= Strict constructionism =

United States legal philosophy in which judges must interpret laws exactly as written

In the United States, strict constructionism is a particular legal philosophy of judicial interpretation that limits or restricts the powers of the federal government only to those expressly, i.e., explicitly and clearly, granted to the government by the United States Constitution. While commonly confused with textualism or originalism, they are not the same, and in fact frequently contradict, as textualists like Antonin Scalia have noted.

==Different uses==
===Strict meaning===
Strict construction requires a judge to apply the text only as it is expressly written, i.e., read perfectly literally. This can contradict the commonly-understood meaning of a law. For example, consider a law that specifies "the use of a knife when committing a crime should be punished by ten years in prison." This would commonly be understood as prohibiting the use of a knife to threaten or injure another person. However, read purely literally, the law would also mandate ten years in prison for dining and dashing if the diner were to use a knife to cut their food.
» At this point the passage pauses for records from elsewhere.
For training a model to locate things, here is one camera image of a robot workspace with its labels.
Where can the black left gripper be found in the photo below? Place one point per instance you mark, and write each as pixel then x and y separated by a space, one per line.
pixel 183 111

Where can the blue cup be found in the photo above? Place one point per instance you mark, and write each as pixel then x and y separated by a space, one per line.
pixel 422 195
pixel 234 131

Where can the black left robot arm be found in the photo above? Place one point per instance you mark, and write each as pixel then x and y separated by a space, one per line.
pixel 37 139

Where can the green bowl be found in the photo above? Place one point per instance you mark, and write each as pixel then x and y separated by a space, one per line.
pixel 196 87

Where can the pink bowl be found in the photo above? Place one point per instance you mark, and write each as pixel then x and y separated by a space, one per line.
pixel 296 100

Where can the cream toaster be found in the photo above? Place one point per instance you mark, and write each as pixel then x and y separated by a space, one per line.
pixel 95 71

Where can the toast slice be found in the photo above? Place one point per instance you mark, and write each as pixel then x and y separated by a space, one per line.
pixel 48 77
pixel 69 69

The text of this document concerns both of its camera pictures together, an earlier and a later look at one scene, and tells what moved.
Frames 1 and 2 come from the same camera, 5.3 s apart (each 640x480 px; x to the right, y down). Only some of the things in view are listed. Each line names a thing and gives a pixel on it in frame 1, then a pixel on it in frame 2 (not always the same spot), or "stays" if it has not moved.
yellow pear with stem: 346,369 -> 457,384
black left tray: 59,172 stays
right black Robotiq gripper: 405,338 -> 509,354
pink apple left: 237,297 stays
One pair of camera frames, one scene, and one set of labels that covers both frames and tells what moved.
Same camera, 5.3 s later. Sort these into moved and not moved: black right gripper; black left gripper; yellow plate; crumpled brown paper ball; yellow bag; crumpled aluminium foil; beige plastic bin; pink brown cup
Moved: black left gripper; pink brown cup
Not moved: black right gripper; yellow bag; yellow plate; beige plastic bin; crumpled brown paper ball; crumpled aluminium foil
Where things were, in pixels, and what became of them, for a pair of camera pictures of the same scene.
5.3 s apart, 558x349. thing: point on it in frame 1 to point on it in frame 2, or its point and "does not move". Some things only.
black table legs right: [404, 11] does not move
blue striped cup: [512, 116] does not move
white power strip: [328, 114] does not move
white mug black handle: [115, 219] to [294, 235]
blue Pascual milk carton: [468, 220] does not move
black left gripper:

As a result of this distinction, nearly all textualists reject strict constructionism in this sense. Supreme Court justice Antonin Scalia, a major proponent of textualism, said that "no one ought to be" a strict constructionist, because the most literal interpretation meaning of a text can conflict with the commonly-understood or original meaning. Similarly, many of the original framers of the Constitution were not strict constructionists; Washington, Hamilton, and Adams all took broad interpretations of the powers afforded to the federal government. An early attempt at limiting the federal government's powers to only those "expressly" granted by the constitution was rejected at the constitutional convention, as many of the Founding Fathers did not originally intend for the constitution to be read in this manner. However, some fathers not present at the convention, such as Thomas Jefferson, would later argue for a strict interpretation of federal powers. James Madison (the Constitution's primary author) tended to take a more moderate view, somewhere between the interpretations promoted by Jefferson and Adams.

===Common use===
"Strict constructionism" is also used in American political discourse as an umbrella term for conservative legal philosophies, which tend to be more willing to strike down federal laws and regulations for exceeding the authorities given to them by the constitution. One example of this is the major questions doctrine. The major questions doctrine limits the ability of the executive branch to enact broad or sweeping changes without express authorization from Congress, under the principle that few people would understand a vague statute to imply the existence of broad, sweeping powers.

Constitutional scholar John Hart Ely believed that "strict constructionism" is not really a philosophy of law or a theory of interpretation, but a coded label for judicial decisions popular with a particular political party.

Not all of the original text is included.